• **Task description**
Using the listing that follows, filter out every line lacking the string "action" and return the rest.

• **Data for this exercise**

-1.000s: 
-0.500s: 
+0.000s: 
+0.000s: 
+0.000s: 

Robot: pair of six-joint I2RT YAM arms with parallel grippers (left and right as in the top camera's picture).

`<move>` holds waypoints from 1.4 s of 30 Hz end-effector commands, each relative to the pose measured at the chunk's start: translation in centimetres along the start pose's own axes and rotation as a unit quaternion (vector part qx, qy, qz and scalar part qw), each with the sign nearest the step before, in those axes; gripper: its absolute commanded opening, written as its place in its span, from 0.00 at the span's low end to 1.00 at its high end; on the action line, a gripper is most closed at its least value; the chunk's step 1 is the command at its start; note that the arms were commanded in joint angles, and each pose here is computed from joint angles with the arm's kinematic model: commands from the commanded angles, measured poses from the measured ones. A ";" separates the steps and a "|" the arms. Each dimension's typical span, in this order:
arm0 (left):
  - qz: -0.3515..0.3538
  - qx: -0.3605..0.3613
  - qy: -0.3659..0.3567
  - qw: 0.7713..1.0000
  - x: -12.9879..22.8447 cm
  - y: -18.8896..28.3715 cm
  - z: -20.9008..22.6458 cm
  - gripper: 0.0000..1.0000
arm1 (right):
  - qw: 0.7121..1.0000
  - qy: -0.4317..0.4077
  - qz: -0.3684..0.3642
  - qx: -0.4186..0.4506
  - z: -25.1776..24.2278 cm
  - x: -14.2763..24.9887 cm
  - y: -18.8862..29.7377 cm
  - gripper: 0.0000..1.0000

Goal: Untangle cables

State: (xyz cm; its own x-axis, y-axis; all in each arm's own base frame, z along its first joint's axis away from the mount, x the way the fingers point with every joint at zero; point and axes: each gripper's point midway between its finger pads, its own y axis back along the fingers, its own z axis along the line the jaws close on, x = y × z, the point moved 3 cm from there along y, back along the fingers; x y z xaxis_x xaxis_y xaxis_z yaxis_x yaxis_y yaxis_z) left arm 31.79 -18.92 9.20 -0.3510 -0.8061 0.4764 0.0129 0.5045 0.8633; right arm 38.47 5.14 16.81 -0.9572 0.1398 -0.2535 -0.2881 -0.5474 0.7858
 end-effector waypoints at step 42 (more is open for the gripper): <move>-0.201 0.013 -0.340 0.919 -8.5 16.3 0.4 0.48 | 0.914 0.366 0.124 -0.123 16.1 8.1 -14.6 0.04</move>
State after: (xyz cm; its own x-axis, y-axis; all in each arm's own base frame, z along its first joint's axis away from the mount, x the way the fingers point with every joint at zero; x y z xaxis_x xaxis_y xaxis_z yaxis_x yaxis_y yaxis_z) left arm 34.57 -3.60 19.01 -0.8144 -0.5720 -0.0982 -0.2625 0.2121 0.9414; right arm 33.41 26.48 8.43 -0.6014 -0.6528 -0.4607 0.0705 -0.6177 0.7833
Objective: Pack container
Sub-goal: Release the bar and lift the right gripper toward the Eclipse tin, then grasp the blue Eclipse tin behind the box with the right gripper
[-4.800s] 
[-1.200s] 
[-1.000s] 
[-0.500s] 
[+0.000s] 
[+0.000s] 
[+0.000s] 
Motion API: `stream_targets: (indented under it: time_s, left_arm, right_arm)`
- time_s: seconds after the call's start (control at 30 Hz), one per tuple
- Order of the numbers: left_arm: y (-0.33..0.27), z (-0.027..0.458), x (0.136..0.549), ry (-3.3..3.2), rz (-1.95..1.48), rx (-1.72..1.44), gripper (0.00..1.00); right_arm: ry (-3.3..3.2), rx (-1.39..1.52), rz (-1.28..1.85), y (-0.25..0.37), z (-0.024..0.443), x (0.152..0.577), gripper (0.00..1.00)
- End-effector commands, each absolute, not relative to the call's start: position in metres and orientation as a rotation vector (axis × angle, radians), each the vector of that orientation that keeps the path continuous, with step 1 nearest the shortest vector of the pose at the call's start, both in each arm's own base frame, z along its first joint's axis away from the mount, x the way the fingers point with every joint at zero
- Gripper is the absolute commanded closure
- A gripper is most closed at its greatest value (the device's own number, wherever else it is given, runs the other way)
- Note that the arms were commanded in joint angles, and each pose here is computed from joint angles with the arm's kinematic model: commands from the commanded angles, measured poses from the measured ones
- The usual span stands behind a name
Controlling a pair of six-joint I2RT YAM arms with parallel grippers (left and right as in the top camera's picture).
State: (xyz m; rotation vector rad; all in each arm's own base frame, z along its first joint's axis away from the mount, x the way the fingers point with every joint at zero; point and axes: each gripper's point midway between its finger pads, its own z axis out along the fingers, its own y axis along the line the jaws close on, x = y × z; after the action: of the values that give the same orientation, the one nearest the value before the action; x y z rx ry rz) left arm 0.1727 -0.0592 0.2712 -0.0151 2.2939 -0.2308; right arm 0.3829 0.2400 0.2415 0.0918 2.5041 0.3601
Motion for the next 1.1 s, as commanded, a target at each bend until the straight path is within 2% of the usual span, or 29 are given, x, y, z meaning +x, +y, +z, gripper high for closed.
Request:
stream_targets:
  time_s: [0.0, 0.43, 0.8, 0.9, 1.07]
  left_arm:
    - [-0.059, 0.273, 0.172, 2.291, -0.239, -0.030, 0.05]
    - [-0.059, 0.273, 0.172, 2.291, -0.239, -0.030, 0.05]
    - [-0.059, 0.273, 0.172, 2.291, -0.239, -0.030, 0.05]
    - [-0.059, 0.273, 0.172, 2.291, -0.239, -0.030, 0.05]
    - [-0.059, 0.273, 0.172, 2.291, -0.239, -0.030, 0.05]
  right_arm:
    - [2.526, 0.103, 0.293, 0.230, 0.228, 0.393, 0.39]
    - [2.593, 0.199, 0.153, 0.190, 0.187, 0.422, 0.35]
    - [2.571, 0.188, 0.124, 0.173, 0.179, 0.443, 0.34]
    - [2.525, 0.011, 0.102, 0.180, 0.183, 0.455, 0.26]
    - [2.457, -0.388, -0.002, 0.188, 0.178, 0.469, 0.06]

• **Finished task**
`<move>` holds waypoints from 1.4 s of 30 Hz end-effector commands, each relative to the pose measured at the chunk's start: translation in centimetres along the start pose's own axes and rotation as a unit quaternion (vector part qx, qy, qz and scalar part qw), each with the sign nearest the step before, in those axes; gripper: its absolute commanded opening, written as its place in its span, from 0.00 at the span's low end to 1.00 at its high end; on the action line, a gripper is most closed at its least value; the chunk's step 1 is the command at its start; note that the arms were commanded in joint angles, and each pose here is computed from joint angles with the arm's kinematic model: commands from the commanded angles, measured poses from the measured ones. A ";" separates the steps and a "|" the arms. Each dimension's typical span, in this order:
State: (xyz m; rotation vector rad; all in each arm's own base frame, z along its first joint's axis away from the mount, x the way the fingers point with every joint at zero; point and axes: each gripper's point midway between its finger pads, its own z axis out along the fingers, its own y axis along the line the jaws close on, x = y × z; after the action: of the values that give the same orientation, the one nearest the value before the action; x y z rx ry rz) left arm 0.1727 -0.0592 0.2712 -0.0151 2.2939 -0.2308; right arm 0.3829 0.2400 0.2415 0.0918 2.5041 0.3601

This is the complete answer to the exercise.